## Records
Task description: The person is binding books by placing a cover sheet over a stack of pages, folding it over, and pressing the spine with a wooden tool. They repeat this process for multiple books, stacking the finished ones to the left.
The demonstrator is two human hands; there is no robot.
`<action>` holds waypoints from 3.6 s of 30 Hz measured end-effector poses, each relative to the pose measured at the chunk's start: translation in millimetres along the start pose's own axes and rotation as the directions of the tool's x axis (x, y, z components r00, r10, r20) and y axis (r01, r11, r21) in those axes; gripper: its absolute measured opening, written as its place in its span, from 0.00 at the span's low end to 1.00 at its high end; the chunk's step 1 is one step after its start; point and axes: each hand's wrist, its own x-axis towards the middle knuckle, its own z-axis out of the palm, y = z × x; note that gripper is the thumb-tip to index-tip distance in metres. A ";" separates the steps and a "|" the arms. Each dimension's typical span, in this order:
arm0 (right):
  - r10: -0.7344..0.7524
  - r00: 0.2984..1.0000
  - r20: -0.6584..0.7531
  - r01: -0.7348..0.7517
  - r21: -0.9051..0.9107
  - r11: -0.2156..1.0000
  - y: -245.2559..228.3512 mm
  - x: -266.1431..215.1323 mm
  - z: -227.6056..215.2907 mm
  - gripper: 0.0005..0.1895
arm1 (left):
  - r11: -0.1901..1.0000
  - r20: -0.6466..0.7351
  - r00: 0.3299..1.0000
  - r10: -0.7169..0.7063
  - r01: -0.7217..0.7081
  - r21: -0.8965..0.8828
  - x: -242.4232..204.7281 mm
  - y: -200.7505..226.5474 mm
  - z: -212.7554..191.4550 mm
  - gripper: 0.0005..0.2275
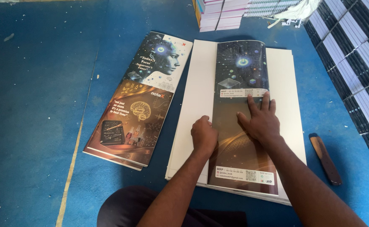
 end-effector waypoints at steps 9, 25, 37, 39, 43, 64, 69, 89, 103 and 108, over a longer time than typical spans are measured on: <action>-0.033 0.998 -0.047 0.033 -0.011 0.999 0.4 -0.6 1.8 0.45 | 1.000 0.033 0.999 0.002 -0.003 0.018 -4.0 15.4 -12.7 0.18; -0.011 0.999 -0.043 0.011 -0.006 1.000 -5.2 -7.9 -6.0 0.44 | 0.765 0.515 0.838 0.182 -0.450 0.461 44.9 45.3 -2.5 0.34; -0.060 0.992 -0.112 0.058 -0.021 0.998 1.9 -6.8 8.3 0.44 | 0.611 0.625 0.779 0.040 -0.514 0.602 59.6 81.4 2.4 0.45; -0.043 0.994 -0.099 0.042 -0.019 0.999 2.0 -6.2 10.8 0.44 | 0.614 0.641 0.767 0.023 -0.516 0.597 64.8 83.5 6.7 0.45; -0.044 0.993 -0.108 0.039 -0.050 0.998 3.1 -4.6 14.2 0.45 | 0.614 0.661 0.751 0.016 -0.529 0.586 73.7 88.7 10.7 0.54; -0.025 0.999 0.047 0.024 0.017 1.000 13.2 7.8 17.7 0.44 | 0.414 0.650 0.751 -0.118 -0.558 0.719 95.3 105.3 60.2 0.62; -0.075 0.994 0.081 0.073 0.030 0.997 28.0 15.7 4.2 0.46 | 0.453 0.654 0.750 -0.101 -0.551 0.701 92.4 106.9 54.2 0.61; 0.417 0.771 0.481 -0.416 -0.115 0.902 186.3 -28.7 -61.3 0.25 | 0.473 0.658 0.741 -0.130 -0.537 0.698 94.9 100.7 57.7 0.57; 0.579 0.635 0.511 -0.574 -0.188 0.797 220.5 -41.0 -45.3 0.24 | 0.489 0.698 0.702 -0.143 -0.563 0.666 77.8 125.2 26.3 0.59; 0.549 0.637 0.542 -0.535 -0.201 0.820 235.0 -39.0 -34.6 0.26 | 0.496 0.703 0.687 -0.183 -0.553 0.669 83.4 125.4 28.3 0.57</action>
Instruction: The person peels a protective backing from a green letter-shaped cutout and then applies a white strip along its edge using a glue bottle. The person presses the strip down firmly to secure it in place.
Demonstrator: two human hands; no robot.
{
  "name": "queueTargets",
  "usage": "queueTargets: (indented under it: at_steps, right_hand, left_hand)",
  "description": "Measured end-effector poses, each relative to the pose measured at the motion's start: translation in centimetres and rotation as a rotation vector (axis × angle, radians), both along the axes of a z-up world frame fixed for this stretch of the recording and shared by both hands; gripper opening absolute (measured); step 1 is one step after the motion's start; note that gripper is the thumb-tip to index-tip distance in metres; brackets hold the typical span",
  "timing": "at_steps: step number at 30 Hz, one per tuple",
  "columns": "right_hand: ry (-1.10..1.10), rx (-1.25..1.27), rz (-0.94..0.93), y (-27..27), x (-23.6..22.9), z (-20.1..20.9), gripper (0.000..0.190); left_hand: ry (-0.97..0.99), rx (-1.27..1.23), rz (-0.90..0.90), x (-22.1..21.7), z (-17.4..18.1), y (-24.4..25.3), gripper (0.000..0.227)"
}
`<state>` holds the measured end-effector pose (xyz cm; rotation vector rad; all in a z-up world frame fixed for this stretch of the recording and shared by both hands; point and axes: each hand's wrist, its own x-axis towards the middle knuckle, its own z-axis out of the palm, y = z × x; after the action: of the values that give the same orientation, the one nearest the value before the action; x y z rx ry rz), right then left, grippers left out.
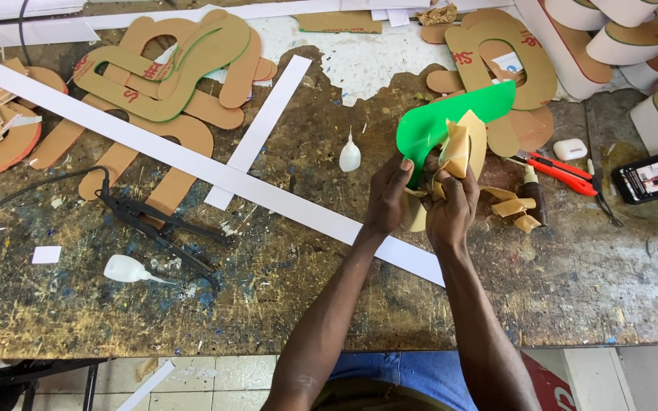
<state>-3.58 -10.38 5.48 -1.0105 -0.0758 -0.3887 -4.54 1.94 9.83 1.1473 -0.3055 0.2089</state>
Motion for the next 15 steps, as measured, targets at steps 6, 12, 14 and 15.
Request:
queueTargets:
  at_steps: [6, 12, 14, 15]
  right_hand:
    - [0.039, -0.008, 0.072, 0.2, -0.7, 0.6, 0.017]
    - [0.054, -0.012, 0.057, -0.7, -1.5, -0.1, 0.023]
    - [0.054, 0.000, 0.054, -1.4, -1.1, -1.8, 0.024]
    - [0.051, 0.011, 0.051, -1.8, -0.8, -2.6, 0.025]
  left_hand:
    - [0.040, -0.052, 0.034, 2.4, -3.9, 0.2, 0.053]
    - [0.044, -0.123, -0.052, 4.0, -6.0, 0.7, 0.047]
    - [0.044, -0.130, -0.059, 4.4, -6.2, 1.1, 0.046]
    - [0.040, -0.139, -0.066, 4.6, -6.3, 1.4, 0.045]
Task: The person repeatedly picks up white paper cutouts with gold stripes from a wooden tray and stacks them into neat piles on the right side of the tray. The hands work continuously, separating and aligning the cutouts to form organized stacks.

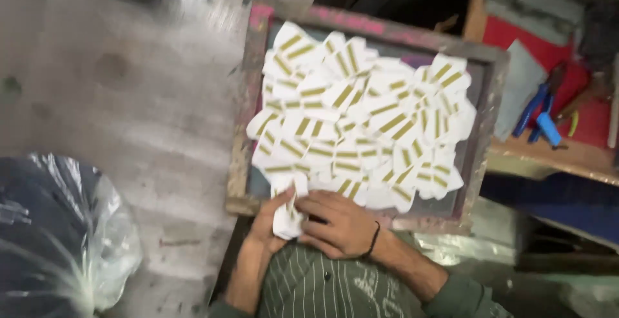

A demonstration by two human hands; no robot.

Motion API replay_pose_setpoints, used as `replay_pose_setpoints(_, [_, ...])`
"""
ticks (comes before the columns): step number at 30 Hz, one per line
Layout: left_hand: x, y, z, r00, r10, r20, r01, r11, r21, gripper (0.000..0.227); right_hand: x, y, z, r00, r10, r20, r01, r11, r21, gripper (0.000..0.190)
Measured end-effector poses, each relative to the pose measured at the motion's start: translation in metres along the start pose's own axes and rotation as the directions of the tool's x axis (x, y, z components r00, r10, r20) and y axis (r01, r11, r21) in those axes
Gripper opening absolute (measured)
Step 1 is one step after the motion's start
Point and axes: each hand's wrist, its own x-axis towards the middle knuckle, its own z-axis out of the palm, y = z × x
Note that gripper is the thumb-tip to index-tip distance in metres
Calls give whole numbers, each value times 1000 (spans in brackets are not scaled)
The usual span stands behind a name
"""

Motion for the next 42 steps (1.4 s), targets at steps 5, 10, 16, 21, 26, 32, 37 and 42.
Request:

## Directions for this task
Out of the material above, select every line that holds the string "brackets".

## Finished task
  "description": "Measured end-effector poses, each relative to the pose measured at the motion's start: translation in centimetres and rotation as a rotation vector (axis × angle, radians), both along the axes of a z-up world frame fixed for this stretch of the recording and shared by both hands; gripper opening absolute (measured); step 1 is one step after the motion's start; note that gripper is the thumb-tip to index-tip distance in metres; brackets hold the typical span",
Calls give whole numbers, each value times 1000 (spans in brackets are not scaled)

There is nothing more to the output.